EXERCISE REQUIREMENTS: Once you reach the line with "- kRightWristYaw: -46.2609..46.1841" in the material below, copy each line exactly up to and including the line with "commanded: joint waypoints", and skip the pictures.

RECORDED INFORMATION:
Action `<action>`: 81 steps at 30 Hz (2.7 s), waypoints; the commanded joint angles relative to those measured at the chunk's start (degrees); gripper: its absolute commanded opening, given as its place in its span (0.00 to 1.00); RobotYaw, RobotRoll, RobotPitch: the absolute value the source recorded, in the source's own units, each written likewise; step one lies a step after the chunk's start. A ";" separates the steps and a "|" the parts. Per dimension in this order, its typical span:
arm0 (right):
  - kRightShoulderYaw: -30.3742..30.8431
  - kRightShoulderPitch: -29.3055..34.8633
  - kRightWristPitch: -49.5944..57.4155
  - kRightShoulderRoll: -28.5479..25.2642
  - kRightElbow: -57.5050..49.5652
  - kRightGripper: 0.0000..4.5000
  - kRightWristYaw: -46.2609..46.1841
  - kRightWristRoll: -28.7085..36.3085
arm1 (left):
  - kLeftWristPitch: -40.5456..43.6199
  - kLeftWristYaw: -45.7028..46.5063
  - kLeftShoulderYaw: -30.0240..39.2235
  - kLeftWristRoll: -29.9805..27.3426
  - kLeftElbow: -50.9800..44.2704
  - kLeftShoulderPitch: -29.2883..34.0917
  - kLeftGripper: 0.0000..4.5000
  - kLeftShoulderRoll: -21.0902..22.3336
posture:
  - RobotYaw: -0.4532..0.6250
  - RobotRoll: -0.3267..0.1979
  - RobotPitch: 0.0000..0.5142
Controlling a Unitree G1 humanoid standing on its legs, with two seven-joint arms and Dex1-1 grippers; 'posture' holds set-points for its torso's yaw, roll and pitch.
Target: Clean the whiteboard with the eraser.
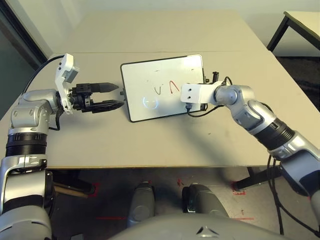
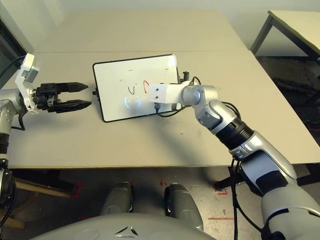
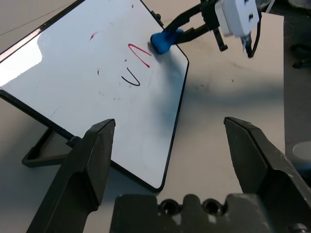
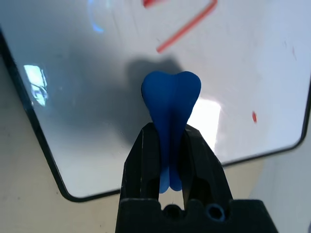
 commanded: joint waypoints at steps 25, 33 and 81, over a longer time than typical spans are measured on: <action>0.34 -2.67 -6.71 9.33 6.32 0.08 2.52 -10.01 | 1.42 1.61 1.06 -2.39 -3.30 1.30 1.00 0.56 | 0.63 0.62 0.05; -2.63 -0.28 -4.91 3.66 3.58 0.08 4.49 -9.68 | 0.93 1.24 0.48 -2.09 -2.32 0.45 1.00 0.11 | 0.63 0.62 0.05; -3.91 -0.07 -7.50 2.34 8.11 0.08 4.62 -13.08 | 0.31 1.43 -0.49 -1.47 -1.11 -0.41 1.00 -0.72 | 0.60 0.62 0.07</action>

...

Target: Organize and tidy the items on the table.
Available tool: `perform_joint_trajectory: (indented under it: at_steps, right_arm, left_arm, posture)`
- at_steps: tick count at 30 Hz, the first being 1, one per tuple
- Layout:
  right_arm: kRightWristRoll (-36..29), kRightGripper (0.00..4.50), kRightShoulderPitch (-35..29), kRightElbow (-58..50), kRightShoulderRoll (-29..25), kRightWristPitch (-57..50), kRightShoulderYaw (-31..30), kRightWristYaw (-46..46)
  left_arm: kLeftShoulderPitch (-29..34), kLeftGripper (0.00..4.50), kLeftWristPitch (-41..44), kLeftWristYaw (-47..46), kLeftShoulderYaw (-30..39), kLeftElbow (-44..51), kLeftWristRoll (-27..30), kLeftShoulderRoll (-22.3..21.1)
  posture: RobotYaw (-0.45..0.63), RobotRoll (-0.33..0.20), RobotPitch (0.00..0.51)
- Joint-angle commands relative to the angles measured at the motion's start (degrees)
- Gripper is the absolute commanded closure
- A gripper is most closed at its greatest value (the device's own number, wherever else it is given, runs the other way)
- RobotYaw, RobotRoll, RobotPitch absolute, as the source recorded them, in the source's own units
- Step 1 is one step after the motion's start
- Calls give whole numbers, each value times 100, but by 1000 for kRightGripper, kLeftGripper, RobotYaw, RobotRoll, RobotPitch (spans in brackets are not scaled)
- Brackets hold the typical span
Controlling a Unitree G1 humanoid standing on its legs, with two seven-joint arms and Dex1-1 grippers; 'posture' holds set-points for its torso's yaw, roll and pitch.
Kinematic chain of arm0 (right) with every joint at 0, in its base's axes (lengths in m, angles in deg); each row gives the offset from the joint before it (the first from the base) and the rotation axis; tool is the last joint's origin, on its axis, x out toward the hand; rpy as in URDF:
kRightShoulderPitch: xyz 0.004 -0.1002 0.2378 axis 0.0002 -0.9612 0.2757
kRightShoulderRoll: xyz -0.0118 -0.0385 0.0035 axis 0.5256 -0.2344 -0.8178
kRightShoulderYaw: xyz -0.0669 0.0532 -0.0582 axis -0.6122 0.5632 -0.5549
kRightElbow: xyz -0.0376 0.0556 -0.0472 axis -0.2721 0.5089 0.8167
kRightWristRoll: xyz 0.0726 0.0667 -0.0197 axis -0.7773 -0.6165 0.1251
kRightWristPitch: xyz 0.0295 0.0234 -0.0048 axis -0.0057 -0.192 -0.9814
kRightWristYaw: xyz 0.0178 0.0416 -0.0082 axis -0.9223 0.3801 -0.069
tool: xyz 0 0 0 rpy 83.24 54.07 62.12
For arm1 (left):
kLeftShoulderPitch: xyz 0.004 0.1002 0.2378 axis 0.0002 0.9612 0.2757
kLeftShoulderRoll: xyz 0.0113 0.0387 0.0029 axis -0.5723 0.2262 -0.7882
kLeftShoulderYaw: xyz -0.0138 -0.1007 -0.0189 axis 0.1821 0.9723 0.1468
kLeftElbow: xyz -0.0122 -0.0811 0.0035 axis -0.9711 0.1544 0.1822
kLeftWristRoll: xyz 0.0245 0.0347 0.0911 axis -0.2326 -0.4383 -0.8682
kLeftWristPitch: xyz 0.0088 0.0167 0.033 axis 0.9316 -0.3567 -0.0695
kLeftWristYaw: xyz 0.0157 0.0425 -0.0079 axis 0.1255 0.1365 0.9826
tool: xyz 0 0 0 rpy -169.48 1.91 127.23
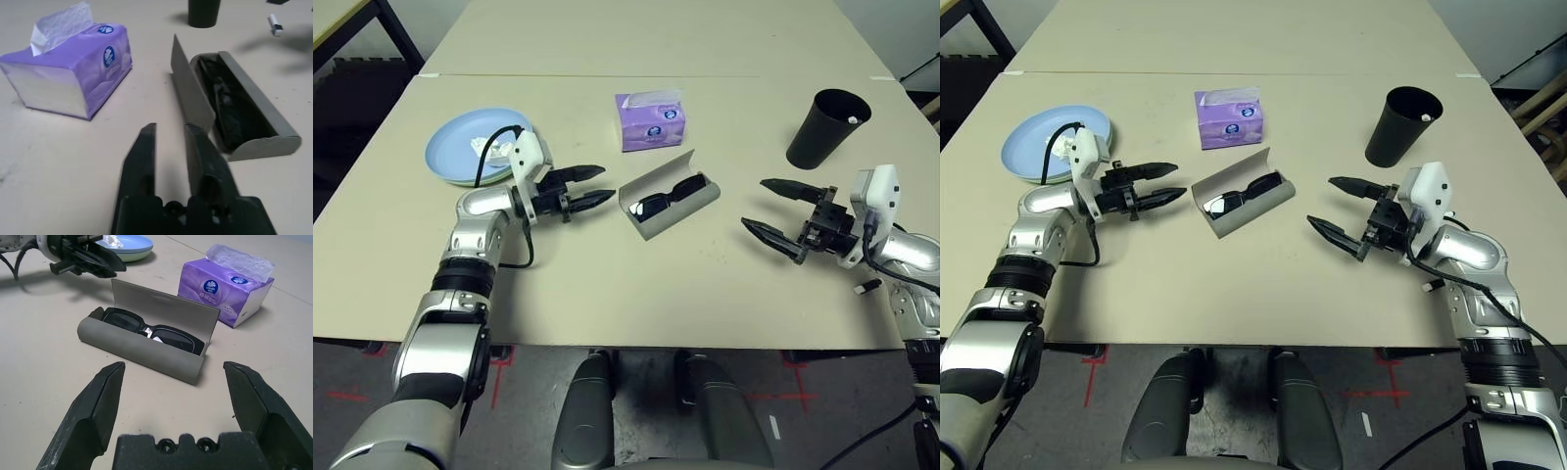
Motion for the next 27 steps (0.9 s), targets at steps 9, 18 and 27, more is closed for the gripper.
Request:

ANSWER BELOW:
  - kRightWristYaw: -46.2609..46.1841
  - kRightWristRoll: -28.7085..36.3085
arm1 (left):
  - kLeftWristPitch: -40.5456..43.6199
  - kLeftWristYaw: -45.7028..46.5063
  - kLeftShoulderYaw: -30.0240..39.2235
  - kLeftWristRoll: -29.9805..27.3426
  - kLeftElbow: -50.9800..44.2704
  - kLeftShoulderPitch: -29.2883..34.0917
  - kLeftGripper: 0.0000..4.5000
  - kLeftShoulderRoll: -21.0902..22.3336
posture:
  - RobotYaw: -0.4532..0.6250
  - RobotRoll: -0.3267..0.1979
  - RobotPitch: 0.0000..0.5142
Controlling a Unitree G1 humanoid standing on its legs, with two seven-joint arms and Dex1-1 grippers; 'posture' holds set-points for its torso's yaw, roll and pitch.
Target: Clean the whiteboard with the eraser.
 commanded: joint waypoints at steps 25, 33 and 81, over a longer time than typical spans are measured on: <action>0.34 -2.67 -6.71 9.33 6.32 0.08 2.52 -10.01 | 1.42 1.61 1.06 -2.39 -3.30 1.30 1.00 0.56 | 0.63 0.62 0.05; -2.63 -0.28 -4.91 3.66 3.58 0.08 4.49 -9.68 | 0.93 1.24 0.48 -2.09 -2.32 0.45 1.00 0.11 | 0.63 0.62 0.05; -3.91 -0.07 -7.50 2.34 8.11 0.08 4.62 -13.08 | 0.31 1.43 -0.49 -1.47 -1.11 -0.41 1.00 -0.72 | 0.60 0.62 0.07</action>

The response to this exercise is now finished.